The same head coach who signed Tim Tebow, a quarterback of minimal talent and lackluster performances during his time in the NFL, was surprised to hear about Boykin's insinuations. Kelly said via Pro Football Talk, "When he left here last night he shook my hand and gave me a hug, didn't say anything. I like Brandon. I don't know. I really don't know."
Boykin is not the only player to complain about Chip Kelly, who was the head coach with the Oregon Ducks before joining the Eagles in January 2013. In 2015, it was announced Kelly would take the helm of the player personnel department, a role that has given him even more control over the team and Eagles athletes.
In June of this year, current Buffalo Bills RB LeSean McCoy was more blunt than his former teammate in leveling accusations against his former head coach, saying to ESPN, "He wants full control. You see how fast he got rid of all the good players. Especially all the good black players. He got rid of them the fastest."
Boykin and McCoy both brought up an important theme of Chip Kelly that has nothing to do with race. Boykin said his former coach "likes total control of everything," while McCoy agreed in June when he talked about Kelly's desire for "full control."
If power and control are indeed that important to Chip Kelly, how would he react to Boykin complaining about not starting and expressing his desire to want to play outside, not just in the slot? My guess is that Kelly would react poorly. Though Chip Kelly allegedly told Boykin he could compete for the outside spot, in June, Boykin seemed dejected and far from optimistic. When asked if he thought his role would change, Boykin said, "Probably the same. Just keeping it a hundred."
A conditional fifth round pick for one of the better CB's in the league is not a great deal for the Eagles, which leads me to wonder what was going on interpersonally between the player and his coach. Even before the Steelers scored Brandon "Bargain" Boykin, Bleeding Green Nation wrote, "The coaching staff's handling of the Boykin situation is one of the more puzzling storylines of the Chip Kelly era."

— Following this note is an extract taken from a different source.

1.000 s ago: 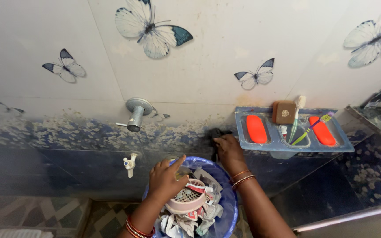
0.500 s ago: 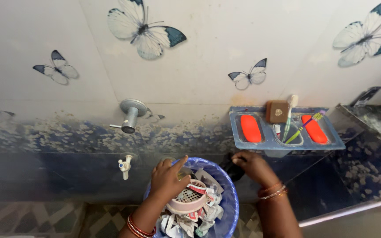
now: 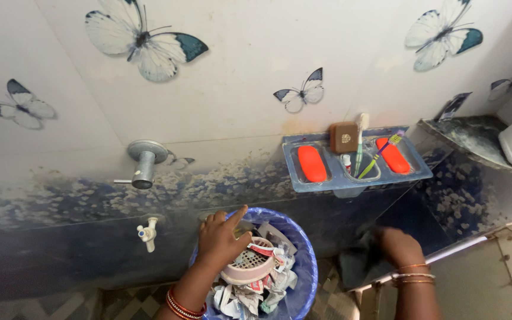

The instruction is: The person cleans a bathroom wall and a wall-mounted plastic tray using a dark cloth. They wipe the wall area above the tray and then clean the tray itself, which holds toothbrushes, toothpaste, and soap. The person also handles a toothbrush and toothpaste tube during the process.

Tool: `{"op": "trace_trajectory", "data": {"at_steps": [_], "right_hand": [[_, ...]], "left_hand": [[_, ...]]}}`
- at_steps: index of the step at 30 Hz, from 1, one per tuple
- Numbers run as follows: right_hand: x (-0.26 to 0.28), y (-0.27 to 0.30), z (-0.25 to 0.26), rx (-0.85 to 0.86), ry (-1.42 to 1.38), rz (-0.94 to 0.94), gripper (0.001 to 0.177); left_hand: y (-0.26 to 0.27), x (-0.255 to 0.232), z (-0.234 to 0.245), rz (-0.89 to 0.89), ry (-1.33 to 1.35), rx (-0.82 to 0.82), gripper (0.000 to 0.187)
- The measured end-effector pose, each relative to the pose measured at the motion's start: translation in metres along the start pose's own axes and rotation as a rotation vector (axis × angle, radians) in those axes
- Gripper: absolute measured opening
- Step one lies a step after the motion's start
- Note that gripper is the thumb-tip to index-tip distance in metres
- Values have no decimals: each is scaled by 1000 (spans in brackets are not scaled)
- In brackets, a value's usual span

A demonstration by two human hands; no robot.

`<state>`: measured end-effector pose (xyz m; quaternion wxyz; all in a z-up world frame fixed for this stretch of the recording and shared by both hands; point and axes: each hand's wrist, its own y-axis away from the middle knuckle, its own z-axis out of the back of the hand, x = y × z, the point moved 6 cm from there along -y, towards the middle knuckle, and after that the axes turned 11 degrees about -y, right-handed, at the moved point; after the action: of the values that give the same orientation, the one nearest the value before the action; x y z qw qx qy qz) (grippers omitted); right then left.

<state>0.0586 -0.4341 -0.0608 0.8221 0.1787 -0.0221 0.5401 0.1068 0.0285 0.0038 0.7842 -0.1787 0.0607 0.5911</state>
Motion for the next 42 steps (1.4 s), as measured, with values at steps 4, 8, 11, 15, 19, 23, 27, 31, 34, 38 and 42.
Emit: {"op": "trace_trajectory", "data": {"at_steps": [4,8,11,15,19,23,27,31,34,38,42], "right_hand": [[-8,13,-8,75,-1019,269,27],[-13,3,1,-45,-933,364,20],[-18,7,4,-51,-472,53,24],[-16,27,12,40,-1305,220,29],[-17,14,0,-18,-883,210,23],[-19,8,-10,91,-851,150,17],[-19,10,1,50,-1373,312,28],[-27,0,-12,71,-320,1,22],[-15,12,-11,155,-752,141,36],[25,32,23,-37,-920,417,23],[74,69,62,122,-799,356,33]], "left_hand": [[-7,-7,-5,-2,15,43,68],[-12,-17,-4,-77,22,-30,69],[-11,-19,-3,-68,17,-16,68],[-15,-20,-1,-68,16,-3,67],[-17,-23,-3,-71,8,-6,67],[-20,-21,-4,-70,0,-1,67],[-22,-21,-3,-77,7,-21,68],[-25,-19,-3,-51,-2,15,68],[-22,-15,-1,-43,2,17,68],[-20,-16,2,-49,19,-5,68],[-16,-17,10,-65,41,-82,67]]}}
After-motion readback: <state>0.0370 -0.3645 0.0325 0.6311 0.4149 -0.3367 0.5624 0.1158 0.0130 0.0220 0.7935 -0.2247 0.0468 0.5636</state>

Yesterday, the saga became much more puzzling for the Eagles as Kelly sent Boykin to the Steelers, even after losing CB Cary Williams to the Seahawks and Bradley Fletcher to the Patriots. What is confusing for the Eagles, provides clarity for the Steelers who have struggled on the defensive side of the ball. With an improved pass-rush and Boykin on board, the Steelers secondary should be less of a weak point in 2015.